A lot of work went on with cloud seeding in the 1950’s and most of it was unsuccessful. It is still being experimented with as a way of taking strength out of hurricanes and also of delivering much-needed moisture to drought-stricken areas. It is not without controversy though as some scientists feel that it is immoral to empty clouds of moisture over one area when they might have traveled to another area equally in need. It is also difficult to assess whether the efforts are successful as no one can know how much rain would have fallen from the cloud if it had not been seeded.

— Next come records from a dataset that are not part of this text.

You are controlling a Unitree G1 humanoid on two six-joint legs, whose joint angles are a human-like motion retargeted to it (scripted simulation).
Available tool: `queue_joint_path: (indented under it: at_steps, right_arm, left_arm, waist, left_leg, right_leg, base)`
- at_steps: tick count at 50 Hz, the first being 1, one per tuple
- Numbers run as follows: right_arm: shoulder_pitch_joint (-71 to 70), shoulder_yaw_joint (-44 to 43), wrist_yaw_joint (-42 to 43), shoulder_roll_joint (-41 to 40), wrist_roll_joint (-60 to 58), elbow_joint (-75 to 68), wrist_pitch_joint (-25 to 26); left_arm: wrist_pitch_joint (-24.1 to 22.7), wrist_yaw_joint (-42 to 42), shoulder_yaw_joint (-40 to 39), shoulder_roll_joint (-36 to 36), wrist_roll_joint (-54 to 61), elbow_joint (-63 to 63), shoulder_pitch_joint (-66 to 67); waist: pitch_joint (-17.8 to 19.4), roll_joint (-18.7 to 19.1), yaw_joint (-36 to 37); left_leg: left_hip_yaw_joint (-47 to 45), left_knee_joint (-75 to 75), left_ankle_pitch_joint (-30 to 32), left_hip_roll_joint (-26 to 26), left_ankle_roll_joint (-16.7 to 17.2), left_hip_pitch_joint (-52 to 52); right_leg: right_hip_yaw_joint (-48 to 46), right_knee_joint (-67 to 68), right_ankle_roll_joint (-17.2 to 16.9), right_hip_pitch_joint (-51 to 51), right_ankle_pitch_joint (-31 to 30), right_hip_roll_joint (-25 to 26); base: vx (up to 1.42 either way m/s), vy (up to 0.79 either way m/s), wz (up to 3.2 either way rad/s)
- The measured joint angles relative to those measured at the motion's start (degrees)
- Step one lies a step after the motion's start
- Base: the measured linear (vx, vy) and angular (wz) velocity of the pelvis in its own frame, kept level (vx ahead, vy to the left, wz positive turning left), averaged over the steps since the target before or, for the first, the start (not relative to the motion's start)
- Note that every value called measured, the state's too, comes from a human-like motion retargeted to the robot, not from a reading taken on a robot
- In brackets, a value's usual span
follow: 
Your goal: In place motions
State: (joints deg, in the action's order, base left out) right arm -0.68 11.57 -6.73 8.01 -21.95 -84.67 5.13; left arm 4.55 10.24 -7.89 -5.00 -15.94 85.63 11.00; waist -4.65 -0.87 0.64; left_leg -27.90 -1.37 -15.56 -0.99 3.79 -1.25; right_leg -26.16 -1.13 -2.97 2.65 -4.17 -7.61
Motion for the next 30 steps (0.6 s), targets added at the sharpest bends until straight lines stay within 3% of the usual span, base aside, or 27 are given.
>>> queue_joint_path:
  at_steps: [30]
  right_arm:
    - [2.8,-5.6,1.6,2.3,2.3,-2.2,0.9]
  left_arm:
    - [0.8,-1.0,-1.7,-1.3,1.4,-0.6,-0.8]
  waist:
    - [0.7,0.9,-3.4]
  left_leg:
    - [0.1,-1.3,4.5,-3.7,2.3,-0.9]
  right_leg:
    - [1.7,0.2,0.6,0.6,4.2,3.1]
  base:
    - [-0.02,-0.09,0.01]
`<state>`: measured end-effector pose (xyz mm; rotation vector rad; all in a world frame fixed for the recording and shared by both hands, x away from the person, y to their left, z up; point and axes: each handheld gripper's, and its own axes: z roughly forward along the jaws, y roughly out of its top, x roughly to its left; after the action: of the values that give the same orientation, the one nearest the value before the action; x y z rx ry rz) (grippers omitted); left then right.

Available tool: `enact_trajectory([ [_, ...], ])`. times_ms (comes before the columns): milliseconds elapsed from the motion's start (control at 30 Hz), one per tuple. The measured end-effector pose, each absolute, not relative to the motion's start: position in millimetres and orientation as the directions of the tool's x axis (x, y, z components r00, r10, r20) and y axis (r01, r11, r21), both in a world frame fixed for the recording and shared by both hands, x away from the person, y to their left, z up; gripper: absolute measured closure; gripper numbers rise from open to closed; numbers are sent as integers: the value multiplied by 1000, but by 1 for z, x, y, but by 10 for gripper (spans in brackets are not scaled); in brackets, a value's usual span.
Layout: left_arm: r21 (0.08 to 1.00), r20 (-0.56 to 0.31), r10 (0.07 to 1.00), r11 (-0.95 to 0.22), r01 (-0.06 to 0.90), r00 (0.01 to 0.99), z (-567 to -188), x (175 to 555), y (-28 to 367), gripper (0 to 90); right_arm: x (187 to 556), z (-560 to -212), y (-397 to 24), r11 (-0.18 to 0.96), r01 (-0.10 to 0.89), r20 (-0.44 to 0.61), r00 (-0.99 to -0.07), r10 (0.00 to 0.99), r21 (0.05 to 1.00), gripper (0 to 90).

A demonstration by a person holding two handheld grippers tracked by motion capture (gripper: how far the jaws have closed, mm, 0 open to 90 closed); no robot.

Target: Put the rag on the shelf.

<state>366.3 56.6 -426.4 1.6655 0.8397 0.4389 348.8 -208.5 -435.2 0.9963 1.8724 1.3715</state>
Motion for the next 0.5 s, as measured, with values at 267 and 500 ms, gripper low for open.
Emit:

One of my all time favorite comic books when I was little involved Donald Duck, along with Huey, Duey, and Luey, involved in starting a cloud seeding operation. The imagery of them carving out perfect cloud squares or rectangles with their bi-plane and then shoving them over the farm needing moisture comes into my mind every time I fly. Just a comic book story? With science and imagination, anything is possible.